We explored whether the M2 muscarinic receptor in the guinea pig ileum elicits a highly potent, direct-contractile response, like that from the M3 muscarinic receptor knockout mouse. First, we characterized the irreversible receptor-blocking activity of 4-DAMP mustard in ileum from muscarinic receptor knockout mice to verify its M3 selectivity. Then, we used 4-DAMP mustard to inactivate M3 responses in the guinea pig ileum to attempt to reveal direct, M2 receptor-mediated contractions. The muscarinic agonist, oxotremorine-M, elicited potent contractions in ileum from wild-type, M2 receptor knockout, and M3 receptor knockout mice characterized by negative log EC50 (pEC
50
) values ± SEM of 6.75 ± 0.03, 6.26 ± 0.05, and 6.99 ± 0.08, respectively. The corresponding E
max values in wild-type and M2 receptor knockout mice were approximately the same, but that in the M3 receptor knockout mouse was only 36% of wild type.

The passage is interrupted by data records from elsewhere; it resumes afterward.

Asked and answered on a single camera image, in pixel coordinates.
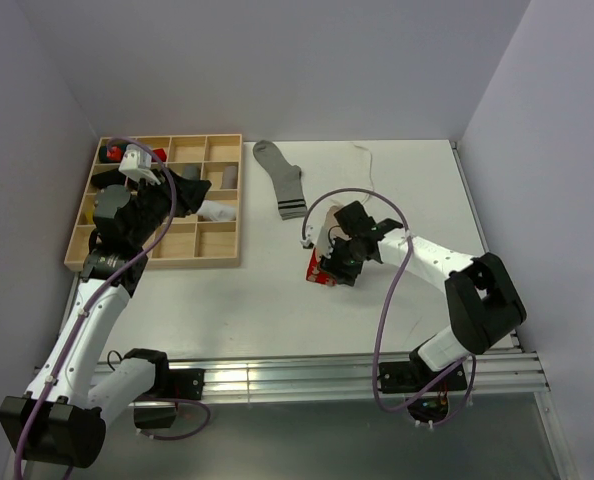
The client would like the red rolled sock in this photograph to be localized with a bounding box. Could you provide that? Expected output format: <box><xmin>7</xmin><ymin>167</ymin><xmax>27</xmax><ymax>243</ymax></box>
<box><xmin>152</xmin><ymin>148</ymin><xmax>167</xmax><ymax>163</ymax></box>

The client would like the beige red reindeer sock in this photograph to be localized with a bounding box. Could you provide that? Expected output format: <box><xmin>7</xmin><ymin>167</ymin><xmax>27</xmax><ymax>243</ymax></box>
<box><xmin>306</xmin><ymin>202</ymin><xmax>349</xmax><ymax>286</ymax></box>

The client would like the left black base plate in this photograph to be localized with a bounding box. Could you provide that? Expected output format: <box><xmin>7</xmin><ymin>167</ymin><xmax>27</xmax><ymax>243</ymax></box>
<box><xmin>165</xmin><ymin>368</ymin><xmax>205</xmax><ymax>401</ymax></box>

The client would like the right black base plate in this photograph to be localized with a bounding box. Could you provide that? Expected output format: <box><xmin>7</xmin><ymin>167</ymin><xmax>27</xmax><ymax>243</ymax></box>
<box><xmin>374</xmin><ymin>360</ymin><xmax>468</xmax><ymax>395</ymax></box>

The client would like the black rolled sock left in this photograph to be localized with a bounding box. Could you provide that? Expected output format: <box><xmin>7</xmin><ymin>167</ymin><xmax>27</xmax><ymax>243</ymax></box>
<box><xmin>90</xmin><ymin>169</ymin><xmax>126</xmax><ymax>190</ymax></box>

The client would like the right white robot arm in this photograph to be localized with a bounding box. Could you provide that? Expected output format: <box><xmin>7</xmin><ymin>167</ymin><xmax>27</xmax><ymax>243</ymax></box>
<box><xmin>319</xmin><ymin>201</ymin><xmax>527</xmax><ymax>390</ymax></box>

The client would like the dark green rolled sock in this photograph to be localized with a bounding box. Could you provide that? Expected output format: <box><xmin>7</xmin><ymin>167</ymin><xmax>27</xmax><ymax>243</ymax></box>
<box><xmin>98</xmin><ymin>145</ymin><xmax>125</xmax><ymax>164</ymax></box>

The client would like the wooden compartment tray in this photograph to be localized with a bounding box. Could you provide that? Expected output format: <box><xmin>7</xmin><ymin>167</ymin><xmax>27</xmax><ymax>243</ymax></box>
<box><xmin>64</xmin><ymin>134</ymin><xmax>243</xmax><ymax>272</ymax></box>

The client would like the white striped sock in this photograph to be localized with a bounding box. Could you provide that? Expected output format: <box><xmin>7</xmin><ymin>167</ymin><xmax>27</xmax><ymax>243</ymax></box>
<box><xmin>197</xmin><ymin>200</ymin><xmax>237</xmax><ymax>222</ymax></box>

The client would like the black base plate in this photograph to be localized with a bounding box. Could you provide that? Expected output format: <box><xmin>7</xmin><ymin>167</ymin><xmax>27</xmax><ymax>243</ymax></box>
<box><xmin>374</xmin><ymin>360</ymin><xmax>468</xmax><ymax>395</ymax></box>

Following 4-DAMP mustard treatment, the concentration–response curve of oxotremorine-M in wild-type ileum resembled that of the M3 knockout mouse in terms of its pEC
50
, E
max, and inhibition by selective muscarinic antagonists. Thus, 4-DAMP mustard treatment appears to inactivate M3 responses selectively and renders the muscarinic contractile behavior of the wild-type ileum similar to that of the M3 knockout mouse. Following 4-DAMP mustard treatment, the contractile response of the guinea pig ileum to oxotremorine-M exhibited low potency and a competitive-antagonism profile consistent with an M3 response. The guinea pig ileum, therefore, lacks a direct, highly potent, M2-contractile component but may have a direct, lower potency M2 component.